Look through the data and write out every line with the word "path" in it.

___ PROVIDED MATERIAL

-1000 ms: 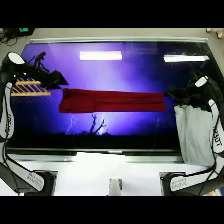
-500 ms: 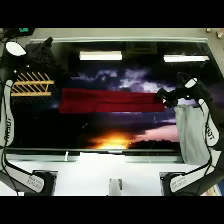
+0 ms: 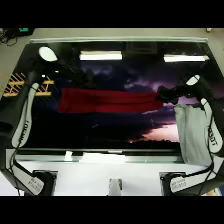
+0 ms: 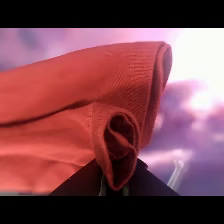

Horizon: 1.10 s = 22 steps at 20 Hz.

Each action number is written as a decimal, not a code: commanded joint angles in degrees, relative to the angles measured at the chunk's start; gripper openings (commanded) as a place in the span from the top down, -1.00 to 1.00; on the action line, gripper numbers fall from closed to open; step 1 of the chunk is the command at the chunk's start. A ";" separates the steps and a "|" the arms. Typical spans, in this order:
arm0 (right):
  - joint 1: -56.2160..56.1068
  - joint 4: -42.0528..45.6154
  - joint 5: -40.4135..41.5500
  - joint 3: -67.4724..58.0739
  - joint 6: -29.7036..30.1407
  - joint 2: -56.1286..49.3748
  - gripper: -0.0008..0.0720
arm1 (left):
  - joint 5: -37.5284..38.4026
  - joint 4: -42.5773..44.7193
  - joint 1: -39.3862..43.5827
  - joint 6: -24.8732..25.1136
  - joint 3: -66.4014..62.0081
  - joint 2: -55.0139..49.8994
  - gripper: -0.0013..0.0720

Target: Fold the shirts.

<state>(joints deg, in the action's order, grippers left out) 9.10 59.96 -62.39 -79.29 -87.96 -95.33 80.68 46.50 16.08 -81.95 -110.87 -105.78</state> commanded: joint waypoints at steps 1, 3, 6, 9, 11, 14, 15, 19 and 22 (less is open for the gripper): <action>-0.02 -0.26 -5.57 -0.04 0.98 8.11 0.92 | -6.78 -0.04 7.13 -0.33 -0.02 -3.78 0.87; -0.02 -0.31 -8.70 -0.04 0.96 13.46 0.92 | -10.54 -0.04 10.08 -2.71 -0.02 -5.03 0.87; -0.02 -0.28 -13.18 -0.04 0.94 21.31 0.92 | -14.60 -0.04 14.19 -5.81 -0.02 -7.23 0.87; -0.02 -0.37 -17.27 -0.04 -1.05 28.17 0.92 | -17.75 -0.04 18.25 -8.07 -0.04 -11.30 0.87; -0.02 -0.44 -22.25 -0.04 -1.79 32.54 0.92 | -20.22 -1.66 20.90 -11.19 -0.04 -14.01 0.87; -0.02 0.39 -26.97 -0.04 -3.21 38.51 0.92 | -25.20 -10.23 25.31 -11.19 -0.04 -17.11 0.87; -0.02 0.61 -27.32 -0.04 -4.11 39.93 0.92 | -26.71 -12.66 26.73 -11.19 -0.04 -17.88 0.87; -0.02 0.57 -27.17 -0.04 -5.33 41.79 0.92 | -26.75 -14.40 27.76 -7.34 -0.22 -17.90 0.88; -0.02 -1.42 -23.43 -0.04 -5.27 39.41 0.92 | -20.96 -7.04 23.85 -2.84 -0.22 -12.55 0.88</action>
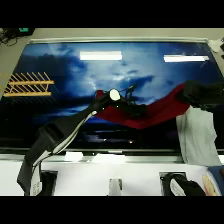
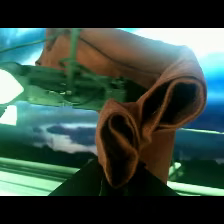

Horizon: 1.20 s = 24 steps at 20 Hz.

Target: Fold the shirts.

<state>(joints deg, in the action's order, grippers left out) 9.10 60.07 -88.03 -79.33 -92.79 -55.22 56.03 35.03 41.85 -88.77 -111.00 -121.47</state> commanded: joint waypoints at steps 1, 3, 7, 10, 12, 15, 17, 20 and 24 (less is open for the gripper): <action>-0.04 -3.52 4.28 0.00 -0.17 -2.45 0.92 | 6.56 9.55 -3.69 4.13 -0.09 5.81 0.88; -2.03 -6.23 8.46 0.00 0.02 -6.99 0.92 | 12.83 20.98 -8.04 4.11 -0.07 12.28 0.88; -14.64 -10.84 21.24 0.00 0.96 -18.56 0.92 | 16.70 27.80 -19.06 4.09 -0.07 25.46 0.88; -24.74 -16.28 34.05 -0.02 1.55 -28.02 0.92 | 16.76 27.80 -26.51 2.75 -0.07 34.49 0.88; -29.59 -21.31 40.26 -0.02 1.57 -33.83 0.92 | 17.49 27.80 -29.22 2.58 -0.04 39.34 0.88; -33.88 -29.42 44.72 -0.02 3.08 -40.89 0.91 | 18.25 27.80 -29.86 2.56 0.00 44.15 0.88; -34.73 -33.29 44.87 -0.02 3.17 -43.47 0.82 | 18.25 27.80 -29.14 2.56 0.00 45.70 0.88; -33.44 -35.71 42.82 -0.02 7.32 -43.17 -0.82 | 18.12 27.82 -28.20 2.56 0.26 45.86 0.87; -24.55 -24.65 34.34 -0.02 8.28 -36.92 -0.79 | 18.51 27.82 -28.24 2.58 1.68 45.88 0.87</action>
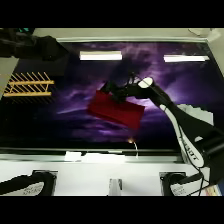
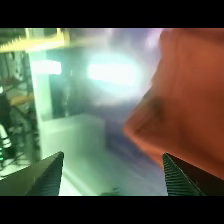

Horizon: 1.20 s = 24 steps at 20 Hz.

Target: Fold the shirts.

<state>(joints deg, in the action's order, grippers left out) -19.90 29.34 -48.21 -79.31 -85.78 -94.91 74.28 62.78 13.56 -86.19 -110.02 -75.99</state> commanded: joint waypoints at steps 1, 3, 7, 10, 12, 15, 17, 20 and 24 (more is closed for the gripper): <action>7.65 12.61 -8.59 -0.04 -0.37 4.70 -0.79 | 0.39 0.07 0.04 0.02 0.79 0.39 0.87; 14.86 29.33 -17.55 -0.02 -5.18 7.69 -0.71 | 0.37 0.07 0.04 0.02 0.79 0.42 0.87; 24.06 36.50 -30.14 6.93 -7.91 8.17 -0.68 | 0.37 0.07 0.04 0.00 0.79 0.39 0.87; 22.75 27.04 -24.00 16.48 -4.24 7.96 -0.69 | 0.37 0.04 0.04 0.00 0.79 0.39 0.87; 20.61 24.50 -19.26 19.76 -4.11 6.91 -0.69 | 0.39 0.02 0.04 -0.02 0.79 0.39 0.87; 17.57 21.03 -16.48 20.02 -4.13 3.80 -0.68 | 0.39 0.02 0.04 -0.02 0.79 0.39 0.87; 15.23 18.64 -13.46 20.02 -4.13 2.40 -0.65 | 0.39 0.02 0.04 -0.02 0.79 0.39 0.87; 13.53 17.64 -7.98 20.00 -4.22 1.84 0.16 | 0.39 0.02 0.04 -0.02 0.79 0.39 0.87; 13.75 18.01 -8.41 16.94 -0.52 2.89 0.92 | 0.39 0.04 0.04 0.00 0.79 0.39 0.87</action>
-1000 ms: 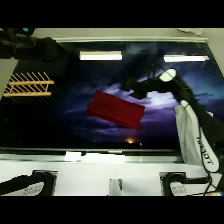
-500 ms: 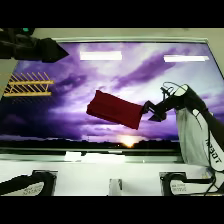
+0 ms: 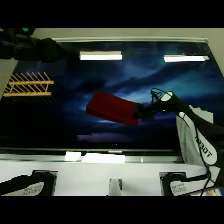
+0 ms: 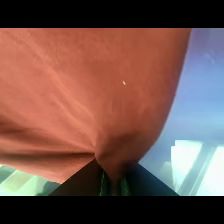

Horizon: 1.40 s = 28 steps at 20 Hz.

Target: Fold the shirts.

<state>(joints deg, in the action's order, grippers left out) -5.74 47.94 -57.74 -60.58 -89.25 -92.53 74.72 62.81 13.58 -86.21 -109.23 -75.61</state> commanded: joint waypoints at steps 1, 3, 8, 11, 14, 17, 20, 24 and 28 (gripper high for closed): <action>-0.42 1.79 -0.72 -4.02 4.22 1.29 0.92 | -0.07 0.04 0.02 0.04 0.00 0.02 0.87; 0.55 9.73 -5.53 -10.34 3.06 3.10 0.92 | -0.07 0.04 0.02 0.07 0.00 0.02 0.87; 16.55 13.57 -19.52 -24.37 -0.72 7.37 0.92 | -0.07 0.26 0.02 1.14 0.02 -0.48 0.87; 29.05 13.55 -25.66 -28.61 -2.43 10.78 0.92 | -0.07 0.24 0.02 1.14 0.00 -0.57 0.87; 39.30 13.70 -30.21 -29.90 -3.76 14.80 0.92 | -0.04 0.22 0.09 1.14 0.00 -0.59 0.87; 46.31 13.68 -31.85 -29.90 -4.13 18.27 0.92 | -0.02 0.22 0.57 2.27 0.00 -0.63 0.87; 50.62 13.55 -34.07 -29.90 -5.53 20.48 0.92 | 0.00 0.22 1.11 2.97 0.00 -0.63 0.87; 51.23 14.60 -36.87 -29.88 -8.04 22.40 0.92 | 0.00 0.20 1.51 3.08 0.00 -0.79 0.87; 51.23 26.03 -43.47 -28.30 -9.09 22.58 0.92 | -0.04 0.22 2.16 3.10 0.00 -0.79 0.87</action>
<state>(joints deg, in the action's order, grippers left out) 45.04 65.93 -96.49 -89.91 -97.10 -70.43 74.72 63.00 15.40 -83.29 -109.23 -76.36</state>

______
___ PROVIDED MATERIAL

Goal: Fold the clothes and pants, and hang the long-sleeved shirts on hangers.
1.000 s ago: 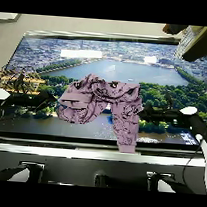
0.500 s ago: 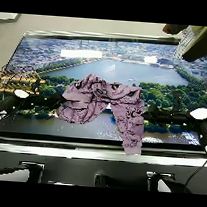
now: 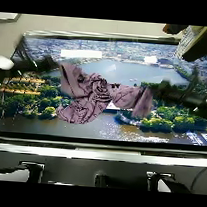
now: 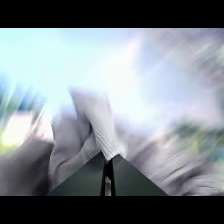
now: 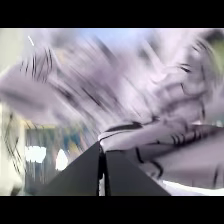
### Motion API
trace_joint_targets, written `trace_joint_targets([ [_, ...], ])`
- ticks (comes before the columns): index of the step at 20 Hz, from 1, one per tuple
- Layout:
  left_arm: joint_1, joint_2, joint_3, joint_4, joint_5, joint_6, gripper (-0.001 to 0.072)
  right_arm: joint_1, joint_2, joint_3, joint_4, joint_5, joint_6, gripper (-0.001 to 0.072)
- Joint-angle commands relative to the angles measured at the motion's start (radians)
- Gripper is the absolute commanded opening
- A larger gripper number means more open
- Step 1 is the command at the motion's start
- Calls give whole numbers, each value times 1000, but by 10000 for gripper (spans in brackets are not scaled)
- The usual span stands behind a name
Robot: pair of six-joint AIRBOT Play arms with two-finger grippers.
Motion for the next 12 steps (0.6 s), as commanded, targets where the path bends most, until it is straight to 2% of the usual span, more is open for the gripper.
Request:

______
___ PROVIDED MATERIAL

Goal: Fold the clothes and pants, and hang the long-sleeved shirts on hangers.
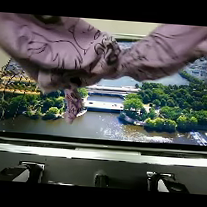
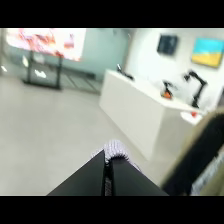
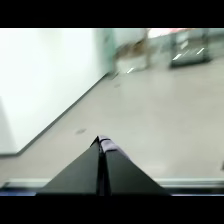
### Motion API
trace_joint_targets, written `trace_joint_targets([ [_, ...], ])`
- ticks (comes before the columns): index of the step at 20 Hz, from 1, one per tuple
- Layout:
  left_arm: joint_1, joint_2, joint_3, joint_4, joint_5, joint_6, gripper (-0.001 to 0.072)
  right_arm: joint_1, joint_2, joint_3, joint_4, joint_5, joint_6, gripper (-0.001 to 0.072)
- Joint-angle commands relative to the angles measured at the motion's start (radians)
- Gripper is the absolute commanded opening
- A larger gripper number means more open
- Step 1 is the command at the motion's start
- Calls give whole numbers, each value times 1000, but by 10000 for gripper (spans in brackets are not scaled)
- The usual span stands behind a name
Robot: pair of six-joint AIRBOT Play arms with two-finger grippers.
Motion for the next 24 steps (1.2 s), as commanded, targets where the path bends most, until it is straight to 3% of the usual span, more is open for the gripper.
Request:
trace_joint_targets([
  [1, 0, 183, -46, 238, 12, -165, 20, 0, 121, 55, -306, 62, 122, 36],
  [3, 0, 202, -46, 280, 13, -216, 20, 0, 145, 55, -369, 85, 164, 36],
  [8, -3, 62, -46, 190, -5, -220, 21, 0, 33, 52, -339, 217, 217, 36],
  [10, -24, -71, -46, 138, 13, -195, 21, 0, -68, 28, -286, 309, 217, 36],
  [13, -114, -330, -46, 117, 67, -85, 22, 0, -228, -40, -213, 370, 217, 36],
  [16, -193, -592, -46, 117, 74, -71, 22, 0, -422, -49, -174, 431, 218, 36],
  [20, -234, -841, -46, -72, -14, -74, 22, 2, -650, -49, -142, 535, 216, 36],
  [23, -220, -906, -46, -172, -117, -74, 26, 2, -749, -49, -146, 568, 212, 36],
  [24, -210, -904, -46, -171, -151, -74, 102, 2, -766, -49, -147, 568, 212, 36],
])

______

[YOUR RESPONSE]:
Motion for the next 12 steps (0.6 s), as commanded, targets where the path bends most, until it is straight to 2% of the usual span, more is open for the gripper.
Motion for the next 24 steps (1.2 s), as commanded, targets where the path bends most, until it is straight to 3% of the usual span, more is open for the gripper.

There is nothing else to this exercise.